The answer is a number and only a number: how many lines of the data include the string "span"?

════════

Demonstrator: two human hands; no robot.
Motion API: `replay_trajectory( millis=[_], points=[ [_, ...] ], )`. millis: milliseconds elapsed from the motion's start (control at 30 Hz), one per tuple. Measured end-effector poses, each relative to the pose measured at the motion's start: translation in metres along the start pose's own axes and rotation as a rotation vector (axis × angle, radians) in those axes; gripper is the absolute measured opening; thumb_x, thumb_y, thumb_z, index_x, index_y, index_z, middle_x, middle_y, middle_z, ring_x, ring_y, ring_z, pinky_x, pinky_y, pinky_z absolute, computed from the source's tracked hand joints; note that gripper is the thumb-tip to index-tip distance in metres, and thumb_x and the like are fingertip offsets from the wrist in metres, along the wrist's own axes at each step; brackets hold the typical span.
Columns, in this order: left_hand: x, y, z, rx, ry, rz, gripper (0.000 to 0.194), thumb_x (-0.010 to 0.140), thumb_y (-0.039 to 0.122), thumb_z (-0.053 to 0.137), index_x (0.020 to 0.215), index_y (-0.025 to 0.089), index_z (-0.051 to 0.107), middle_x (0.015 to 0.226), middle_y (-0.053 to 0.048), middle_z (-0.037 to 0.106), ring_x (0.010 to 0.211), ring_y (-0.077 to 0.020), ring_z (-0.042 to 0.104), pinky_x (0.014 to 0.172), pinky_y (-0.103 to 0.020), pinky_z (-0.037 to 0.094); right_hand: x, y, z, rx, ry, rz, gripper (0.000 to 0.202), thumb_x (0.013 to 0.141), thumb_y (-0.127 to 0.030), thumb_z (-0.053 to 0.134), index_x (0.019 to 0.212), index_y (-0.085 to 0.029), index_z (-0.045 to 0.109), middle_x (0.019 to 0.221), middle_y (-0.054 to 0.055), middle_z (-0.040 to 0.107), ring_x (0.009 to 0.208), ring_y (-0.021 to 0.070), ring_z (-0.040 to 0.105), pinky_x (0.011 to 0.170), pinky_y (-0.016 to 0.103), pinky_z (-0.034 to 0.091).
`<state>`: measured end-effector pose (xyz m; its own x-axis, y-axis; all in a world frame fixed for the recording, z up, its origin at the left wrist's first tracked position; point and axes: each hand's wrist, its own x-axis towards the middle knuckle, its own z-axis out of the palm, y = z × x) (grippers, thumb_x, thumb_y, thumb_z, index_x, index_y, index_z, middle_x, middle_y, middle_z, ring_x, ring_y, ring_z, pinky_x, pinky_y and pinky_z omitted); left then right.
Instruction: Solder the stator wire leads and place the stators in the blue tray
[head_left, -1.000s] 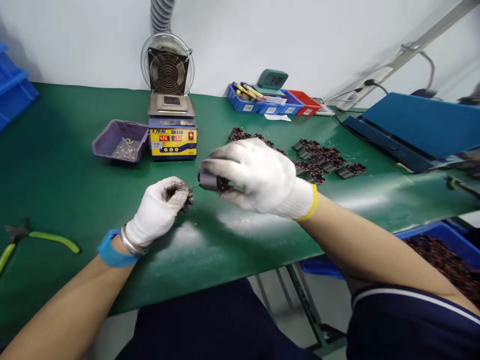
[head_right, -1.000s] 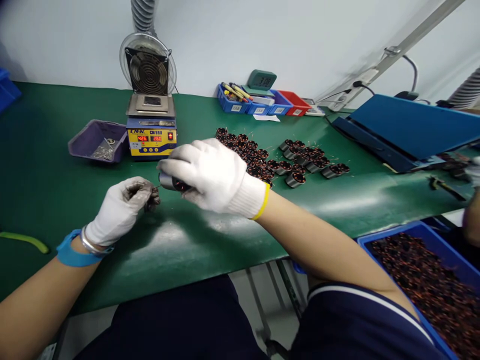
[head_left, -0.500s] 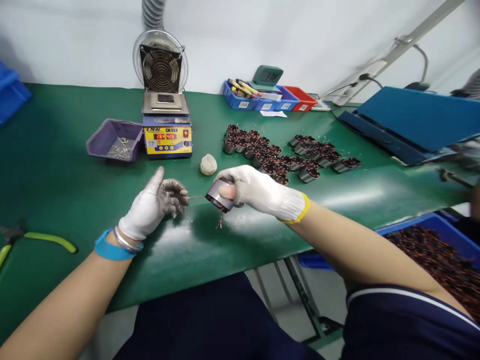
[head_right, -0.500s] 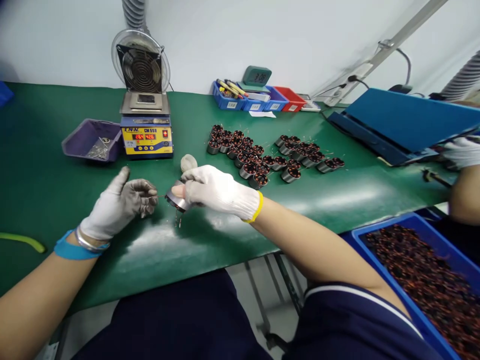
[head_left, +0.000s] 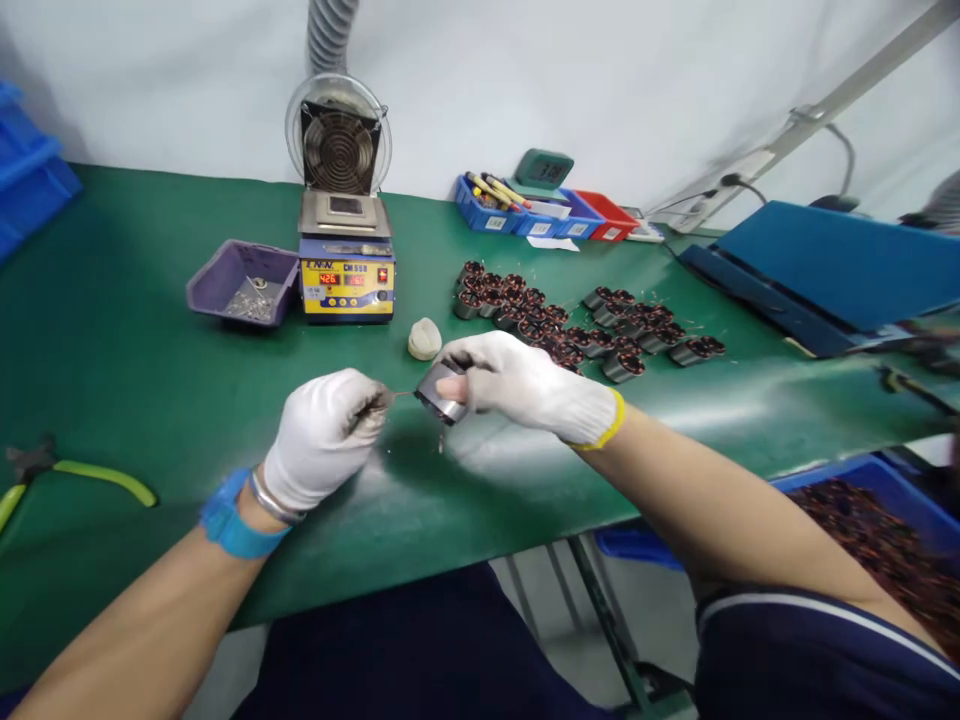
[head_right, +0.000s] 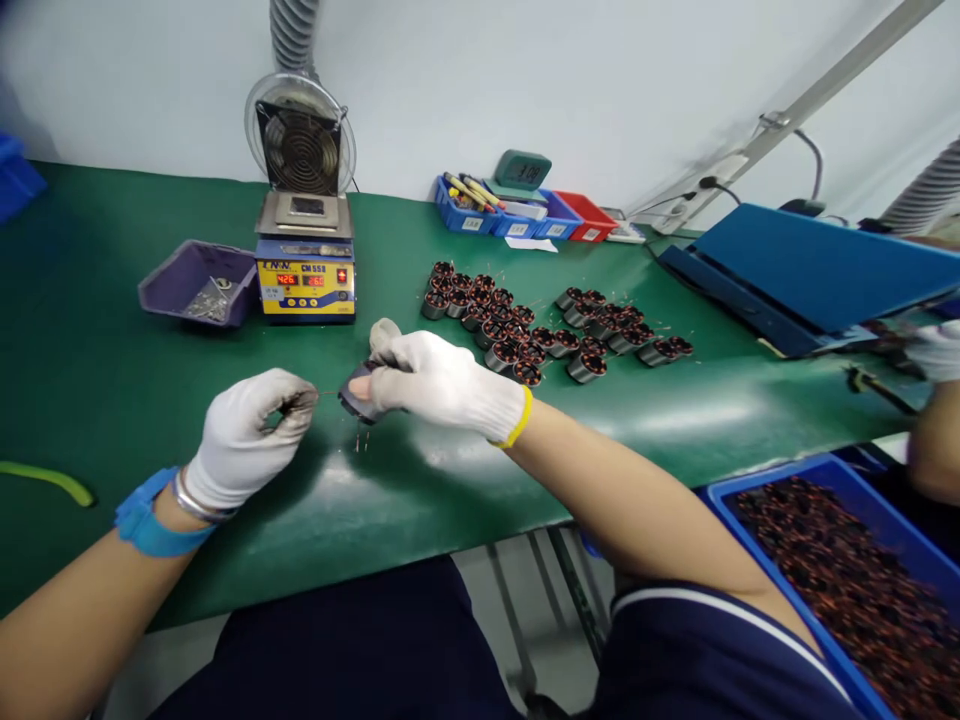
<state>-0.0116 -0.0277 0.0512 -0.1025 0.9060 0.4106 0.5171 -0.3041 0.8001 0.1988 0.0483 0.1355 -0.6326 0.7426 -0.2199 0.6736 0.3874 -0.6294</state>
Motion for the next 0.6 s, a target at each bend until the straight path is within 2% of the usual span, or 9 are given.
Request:
replay_trajectory(
  millis=[67,133,233,333,400,500,600],
  points=[
    [0.003,-0.012,0.0,0.165,0.094,0.088,0.029,0.091,0.042,0.054,0.099,0.019,0.071,0.098,-0.01,0.075,0.092,-0.0233,0.07,0.089,-0.034,0.053,0.014,-0.005,-0.015,0.017,0.008,-0.002,0.043,0.085,-0.057,0.057,0.085,-0.017,0.071,0.077,0.005,0.071,0.067,0.0173,0.063,0.059,0.027,0.044],
    [0.007,-0.027,0.004,0.352,0.109,0.071,0.049,0.093,0.049,0.052,0.124,0.014,0.065,0.125,-0.017,0.07,0.115,-0.0297,0.066,0.102,-0.041,0.049,0.032,-0.018,-0.035,-0.221,0.172,0.025,0.042,0.084,-0.057,0.061,0.094,-0.017,0.073,0.083,0.006,0.073,0.075,0.0208,0.066,0.064,0.03,0.048],
    [0.012,-0.047,0.014,0.694,-0.08,-0.011,0.074,0.088,0.057,0.058,0.139,0.004,0.055,0.149,-0.026,0.052,0.135,-0.0425,0.051,0.113,-0.057,0.038,0.07,-0.044,-0.067,-0.678,0.409,0.019,0.045,0.083,-0.052,0.065,0.111,-0.018,0.072,0.102,0.011,0.073,0.095,0.0301,0.068,0.077,0.04,0.051],
    [0.01,-0.057,0.022,0.876,-0.264,-0.083,0.078,0.089,0.06,0.057,0.143,0.005,0.053,0.155,-0.026,0.047,0.14,-0.0458,0.044,0.115,-0.064,0.032,0.122,-0.06,-0.092,-0.907,0.438,-0.076,0.049,0.083,-0.041,0.068,0.124,-0.014,0.067,0.126,0.017,0.066,0.111,0.0365,0.064,0.089,0.048,0.05],
    [0.008,-0.058,0.025,0.903,-0.303,-0.102,0.078,0.09,0.061,0.054,0.146,0.006,0.052,0.157,-0.025,0.045,0.143,-0.0449,0.041,0.117,-0.063,0.03,0.159,-0.061,-0.1,-0.975,0.447,-0.097,0.048,0.084,-0.035,0.068,0.126,-0.014,0.065,0.131,0.017,0.062,0.114,0.0347,0.063,0.095,0.046,0.049],
    [0.007,-0.056,0.024,0.895,-0.318,-0.125,0.08,0.091,0.062,0.052,0.148,0.006,0.05,0.159,-0.025,0.042,0.145,-0.0446,0.039,0.118,-0.063,0.029,0.21,-0.056,-0.1,-1.008,0.455,-0.079,0.044,0.083,-0.027,0.069,0.125,-0.016,0.065,0.132,0.014,0.061,0.117,0.0334,0.061,0.101,0.048,0.049],
    [0.008,-0.054,0.023,0.876,-0.329,-0.148,0.08,0.091,0.061,0.053,0.149,0.006,0.05,0.16,-0.024,0.041,0.146,-0.0448,0.037,0.119,-0.063,0.027,0.241,-0.051,-0.091,-0.915,0.439,-0.136,0.039,0.081,-0.019,0.069,0.119,-0.013,0.067,0.127,0.017,0.063,0.121,0.0404,0.059,0.101,0.059,0.048]
  ],
)
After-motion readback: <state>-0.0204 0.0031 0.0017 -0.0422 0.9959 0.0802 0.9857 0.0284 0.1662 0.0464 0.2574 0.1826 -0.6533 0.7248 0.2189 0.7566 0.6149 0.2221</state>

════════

ANSWER TO THIS EXERCISE: 2